Description of the task -
Within the following material, tally each line that contains the string "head". Give the tally only.

BEGIN

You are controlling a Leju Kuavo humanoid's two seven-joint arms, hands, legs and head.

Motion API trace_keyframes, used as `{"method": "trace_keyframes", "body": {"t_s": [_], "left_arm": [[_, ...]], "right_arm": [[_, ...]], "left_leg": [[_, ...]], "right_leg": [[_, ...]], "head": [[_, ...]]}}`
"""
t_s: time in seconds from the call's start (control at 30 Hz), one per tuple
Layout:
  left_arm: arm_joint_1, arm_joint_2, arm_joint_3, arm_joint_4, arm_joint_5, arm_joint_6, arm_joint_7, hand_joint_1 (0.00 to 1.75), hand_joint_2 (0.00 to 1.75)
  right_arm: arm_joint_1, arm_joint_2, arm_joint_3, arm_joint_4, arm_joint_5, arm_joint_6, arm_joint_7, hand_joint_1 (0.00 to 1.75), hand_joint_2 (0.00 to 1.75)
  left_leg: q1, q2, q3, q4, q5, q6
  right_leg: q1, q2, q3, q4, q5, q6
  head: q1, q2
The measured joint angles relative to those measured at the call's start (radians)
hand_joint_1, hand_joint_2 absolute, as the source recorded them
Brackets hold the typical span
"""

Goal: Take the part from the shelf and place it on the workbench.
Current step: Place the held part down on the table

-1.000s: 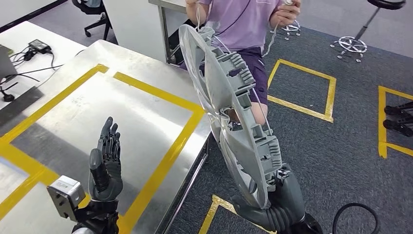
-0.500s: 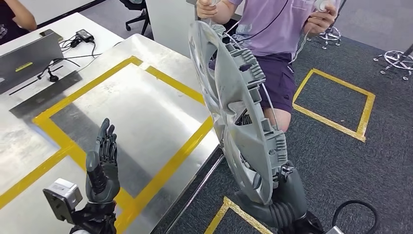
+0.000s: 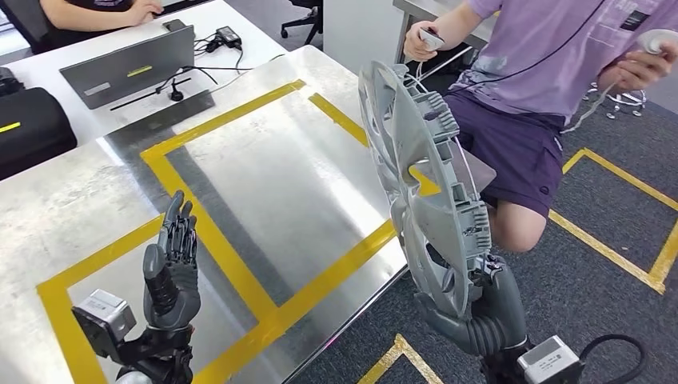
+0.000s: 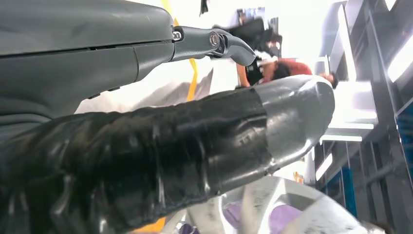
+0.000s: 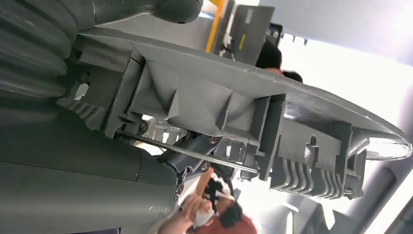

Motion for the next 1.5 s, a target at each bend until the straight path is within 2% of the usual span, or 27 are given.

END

Solution for this problem -
3